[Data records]
------------------------------------------------------------

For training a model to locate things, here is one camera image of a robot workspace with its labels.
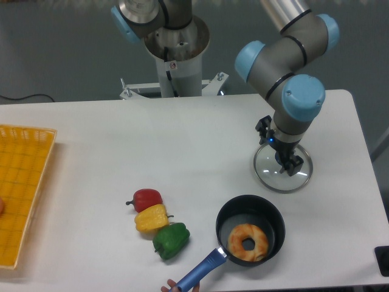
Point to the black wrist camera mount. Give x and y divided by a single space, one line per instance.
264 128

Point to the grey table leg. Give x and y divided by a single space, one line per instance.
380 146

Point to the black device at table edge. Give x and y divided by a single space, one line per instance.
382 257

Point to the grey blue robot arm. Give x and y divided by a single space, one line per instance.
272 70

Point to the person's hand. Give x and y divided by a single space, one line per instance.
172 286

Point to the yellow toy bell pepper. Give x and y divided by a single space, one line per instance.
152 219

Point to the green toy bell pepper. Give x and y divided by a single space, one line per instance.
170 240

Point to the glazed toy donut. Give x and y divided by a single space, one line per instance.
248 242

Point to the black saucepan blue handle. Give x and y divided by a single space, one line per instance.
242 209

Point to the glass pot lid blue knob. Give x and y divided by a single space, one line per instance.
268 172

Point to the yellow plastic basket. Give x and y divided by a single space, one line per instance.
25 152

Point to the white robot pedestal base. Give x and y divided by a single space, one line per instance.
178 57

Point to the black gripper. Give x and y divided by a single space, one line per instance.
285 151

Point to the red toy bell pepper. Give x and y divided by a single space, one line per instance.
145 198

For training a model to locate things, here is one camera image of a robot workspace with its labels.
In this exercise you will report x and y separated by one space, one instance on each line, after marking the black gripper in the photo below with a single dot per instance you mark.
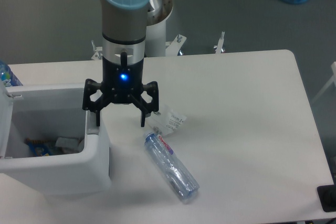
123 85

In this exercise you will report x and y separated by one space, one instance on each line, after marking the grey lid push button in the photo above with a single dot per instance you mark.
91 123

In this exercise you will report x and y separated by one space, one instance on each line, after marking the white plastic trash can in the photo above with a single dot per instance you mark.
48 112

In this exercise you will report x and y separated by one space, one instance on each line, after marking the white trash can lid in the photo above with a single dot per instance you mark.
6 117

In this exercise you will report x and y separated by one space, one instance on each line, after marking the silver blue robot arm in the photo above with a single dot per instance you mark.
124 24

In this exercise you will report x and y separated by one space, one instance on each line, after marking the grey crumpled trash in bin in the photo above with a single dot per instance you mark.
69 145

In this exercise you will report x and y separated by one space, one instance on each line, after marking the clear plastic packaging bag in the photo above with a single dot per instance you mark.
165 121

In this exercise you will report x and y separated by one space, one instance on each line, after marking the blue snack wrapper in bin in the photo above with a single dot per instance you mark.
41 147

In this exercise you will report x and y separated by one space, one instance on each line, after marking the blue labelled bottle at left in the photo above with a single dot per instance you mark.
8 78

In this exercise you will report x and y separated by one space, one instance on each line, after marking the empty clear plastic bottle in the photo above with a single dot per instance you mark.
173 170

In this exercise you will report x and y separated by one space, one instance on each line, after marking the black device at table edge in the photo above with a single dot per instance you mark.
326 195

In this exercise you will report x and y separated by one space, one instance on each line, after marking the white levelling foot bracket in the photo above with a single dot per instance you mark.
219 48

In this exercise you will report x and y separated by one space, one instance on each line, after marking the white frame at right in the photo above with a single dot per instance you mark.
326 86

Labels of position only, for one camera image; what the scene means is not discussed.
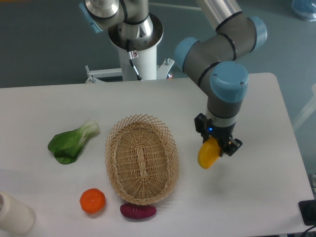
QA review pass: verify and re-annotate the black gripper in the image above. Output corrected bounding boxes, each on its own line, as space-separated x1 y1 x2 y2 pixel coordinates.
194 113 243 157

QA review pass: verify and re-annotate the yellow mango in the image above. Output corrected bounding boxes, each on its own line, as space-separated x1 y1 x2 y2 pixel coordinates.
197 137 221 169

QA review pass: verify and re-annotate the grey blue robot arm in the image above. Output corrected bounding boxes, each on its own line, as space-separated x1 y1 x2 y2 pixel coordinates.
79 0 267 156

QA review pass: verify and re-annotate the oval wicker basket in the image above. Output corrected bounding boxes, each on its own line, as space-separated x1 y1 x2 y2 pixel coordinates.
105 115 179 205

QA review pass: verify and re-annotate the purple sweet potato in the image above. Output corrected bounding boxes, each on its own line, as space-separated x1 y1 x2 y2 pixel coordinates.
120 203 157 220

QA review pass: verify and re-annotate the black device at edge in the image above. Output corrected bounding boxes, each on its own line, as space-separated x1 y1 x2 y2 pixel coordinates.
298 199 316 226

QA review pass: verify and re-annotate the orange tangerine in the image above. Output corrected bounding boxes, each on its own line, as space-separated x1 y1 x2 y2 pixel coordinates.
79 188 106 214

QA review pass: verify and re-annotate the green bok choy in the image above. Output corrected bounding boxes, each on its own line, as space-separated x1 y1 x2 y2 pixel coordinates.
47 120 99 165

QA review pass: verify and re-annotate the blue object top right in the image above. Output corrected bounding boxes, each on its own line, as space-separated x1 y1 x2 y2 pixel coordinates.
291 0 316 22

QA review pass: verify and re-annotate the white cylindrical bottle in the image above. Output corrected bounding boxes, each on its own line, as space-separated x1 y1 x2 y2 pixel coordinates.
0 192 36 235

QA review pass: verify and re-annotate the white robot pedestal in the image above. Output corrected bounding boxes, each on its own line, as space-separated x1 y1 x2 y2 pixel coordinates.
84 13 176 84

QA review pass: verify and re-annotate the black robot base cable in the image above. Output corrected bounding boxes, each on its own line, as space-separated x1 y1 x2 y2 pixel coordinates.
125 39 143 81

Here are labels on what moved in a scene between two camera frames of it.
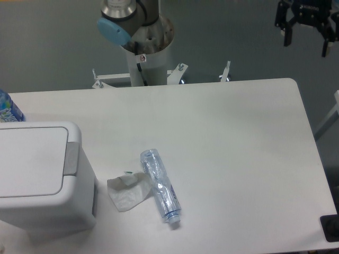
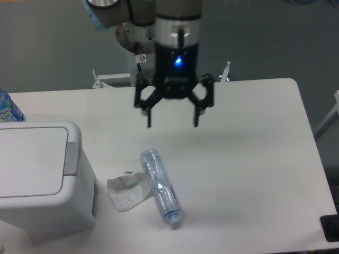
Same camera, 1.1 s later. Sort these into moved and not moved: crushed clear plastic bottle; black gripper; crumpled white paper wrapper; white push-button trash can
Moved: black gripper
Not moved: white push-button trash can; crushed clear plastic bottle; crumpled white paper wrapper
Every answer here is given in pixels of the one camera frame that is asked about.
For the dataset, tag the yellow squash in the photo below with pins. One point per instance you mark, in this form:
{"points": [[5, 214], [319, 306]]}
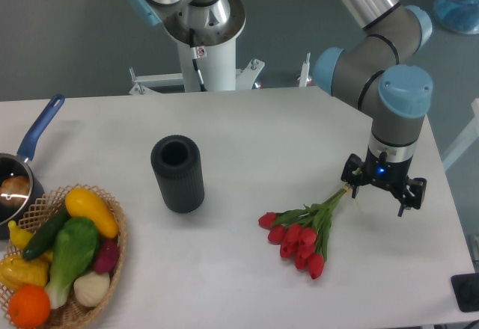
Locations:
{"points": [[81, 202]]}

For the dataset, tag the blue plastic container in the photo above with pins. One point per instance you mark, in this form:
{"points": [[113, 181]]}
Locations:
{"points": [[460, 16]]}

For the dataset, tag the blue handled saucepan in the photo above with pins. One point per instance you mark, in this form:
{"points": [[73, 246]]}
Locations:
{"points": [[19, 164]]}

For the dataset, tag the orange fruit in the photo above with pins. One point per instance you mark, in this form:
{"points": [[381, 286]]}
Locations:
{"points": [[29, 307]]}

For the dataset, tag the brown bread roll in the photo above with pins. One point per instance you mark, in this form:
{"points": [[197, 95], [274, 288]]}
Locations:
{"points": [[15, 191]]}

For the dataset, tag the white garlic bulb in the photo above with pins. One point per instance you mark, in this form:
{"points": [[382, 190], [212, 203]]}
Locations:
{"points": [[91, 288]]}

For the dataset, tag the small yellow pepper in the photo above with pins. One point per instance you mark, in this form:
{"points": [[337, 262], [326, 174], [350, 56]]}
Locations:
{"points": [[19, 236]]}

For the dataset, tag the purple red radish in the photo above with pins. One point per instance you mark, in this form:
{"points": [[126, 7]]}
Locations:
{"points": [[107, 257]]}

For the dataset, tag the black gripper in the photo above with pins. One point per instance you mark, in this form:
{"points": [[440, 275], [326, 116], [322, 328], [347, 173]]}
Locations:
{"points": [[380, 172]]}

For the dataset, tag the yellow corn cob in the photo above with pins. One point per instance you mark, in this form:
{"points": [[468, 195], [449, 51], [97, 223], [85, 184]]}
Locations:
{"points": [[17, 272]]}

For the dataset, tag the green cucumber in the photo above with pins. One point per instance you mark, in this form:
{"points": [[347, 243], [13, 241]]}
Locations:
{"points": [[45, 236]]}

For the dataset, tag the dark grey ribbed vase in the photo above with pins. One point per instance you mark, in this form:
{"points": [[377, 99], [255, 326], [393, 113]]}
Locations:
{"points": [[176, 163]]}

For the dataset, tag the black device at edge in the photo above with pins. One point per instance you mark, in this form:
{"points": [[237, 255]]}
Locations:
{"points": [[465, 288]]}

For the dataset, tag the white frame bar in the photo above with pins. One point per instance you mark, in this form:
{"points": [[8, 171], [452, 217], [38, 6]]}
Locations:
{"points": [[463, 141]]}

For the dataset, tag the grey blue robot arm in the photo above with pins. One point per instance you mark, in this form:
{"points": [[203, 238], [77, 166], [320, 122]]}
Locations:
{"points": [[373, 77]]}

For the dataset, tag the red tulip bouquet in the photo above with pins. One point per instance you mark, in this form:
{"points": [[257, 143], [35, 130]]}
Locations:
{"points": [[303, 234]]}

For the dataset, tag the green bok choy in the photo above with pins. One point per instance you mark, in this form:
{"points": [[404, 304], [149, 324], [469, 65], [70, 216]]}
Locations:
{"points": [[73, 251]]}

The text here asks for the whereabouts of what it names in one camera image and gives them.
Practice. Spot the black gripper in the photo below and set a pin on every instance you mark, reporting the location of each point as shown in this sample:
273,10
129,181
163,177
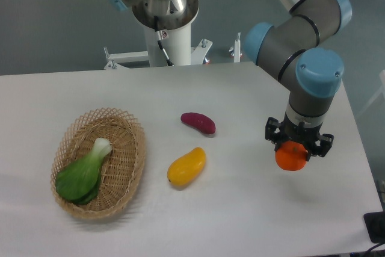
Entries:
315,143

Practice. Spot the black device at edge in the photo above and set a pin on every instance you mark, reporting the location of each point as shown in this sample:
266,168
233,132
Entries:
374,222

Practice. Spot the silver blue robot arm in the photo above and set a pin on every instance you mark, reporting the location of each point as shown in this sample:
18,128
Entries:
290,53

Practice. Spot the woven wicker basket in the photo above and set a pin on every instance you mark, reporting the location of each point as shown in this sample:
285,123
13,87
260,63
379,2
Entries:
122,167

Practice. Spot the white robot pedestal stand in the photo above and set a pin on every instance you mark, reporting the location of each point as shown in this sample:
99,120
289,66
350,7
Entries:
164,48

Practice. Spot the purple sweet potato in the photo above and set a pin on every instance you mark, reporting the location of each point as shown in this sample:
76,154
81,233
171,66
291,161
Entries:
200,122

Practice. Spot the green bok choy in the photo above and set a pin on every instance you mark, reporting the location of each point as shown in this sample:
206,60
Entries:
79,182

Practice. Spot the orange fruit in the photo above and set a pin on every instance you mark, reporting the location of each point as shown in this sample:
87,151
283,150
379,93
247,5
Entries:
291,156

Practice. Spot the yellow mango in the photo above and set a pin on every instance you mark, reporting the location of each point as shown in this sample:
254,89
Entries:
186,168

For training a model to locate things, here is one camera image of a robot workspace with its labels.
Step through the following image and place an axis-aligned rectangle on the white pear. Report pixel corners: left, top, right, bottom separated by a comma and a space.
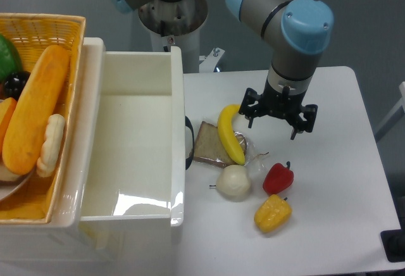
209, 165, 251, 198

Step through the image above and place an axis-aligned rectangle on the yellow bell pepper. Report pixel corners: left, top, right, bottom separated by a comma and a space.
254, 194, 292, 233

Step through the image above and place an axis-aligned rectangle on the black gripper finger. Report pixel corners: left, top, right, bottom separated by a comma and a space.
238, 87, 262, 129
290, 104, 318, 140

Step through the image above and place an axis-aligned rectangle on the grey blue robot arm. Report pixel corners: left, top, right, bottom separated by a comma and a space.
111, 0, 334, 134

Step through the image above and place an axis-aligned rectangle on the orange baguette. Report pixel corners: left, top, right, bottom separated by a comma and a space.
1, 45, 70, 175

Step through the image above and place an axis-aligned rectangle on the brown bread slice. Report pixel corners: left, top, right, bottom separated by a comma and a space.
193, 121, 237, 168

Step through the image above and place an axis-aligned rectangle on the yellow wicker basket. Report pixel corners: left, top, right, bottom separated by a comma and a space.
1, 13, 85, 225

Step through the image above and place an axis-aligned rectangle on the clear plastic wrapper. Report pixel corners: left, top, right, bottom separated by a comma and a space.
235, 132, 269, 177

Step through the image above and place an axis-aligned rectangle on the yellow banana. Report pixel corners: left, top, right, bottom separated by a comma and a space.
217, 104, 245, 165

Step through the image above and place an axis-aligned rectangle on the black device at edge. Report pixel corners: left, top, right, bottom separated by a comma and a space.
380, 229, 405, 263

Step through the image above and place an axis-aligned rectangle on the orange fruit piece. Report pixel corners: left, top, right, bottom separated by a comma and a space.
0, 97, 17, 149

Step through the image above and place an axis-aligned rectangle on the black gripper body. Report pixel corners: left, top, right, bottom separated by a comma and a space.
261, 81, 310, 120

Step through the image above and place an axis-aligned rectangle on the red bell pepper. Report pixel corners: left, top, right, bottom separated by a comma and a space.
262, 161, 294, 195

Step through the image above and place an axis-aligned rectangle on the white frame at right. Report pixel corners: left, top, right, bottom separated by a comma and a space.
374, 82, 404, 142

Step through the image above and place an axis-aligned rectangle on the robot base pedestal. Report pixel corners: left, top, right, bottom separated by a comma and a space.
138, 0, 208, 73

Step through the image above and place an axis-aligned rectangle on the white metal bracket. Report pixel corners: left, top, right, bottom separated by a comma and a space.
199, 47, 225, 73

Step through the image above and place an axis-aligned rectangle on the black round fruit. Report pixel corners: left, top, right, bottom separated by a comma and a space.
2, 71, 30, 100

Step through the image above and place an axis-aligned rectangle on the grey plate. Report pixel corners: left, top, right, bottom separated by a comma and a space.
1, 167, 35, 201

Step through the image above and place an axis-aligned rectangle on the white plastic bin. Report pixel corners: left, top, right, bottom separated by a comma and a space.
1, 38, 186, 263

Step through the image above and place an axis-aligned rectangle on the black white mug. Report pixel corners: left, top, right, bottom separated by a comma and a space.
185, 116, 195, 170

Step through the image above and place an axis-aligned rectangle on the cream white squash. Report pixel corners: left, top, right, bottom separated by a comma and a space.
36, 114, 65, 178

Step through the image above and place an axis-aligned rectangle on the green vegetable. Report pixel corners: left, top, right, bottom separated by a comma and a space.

------------------------------------------------------------

> [REQUIRED ACTION]
Would you copy out each line of the records above where the word "reporting" occurs?

> [RESPONSE TO THIS TASK]
Practice. Spot the black gripper in the photo below and set a pin on every instance you mark, reporting the location of each point as shown in this sample:
Practice. Spot the black device at edge in the photo above and set a pin on every instance you mark, reporting the location of each point as shown in this sample:
Practice. Spot the silver blue robot arm in the photo above and set a pin on every instance you mark, reporting the location of each point as shown in this sample:
Practice. Spot the woven wicker basket in the photo above and set a pin on every instance you mark, reporting the location of each point as shown in this sample:
Practice. Spot the white robot pedestal stand in the photo above and set a pin on every instance you mark, reporting the location of each point as shown in this sample:
Practice. Spot the purple sweet potato in the photo above and set a pin on every instance you mark, reporting the location of each point as shown in this sample:
Practice. Spot the green bok choy in the photo above and set a pin on every instance you mark, reporting the location of each point as shown in this sample:
Practice. Spot the orange fruit in the photo above and set a pin on every instance you mark, reporting the location of each point as shown in this sample:
Practice. Spot the yellow mango in the photo above and set a pin on every instance you mark, reporting the location of each point as shown in this sample:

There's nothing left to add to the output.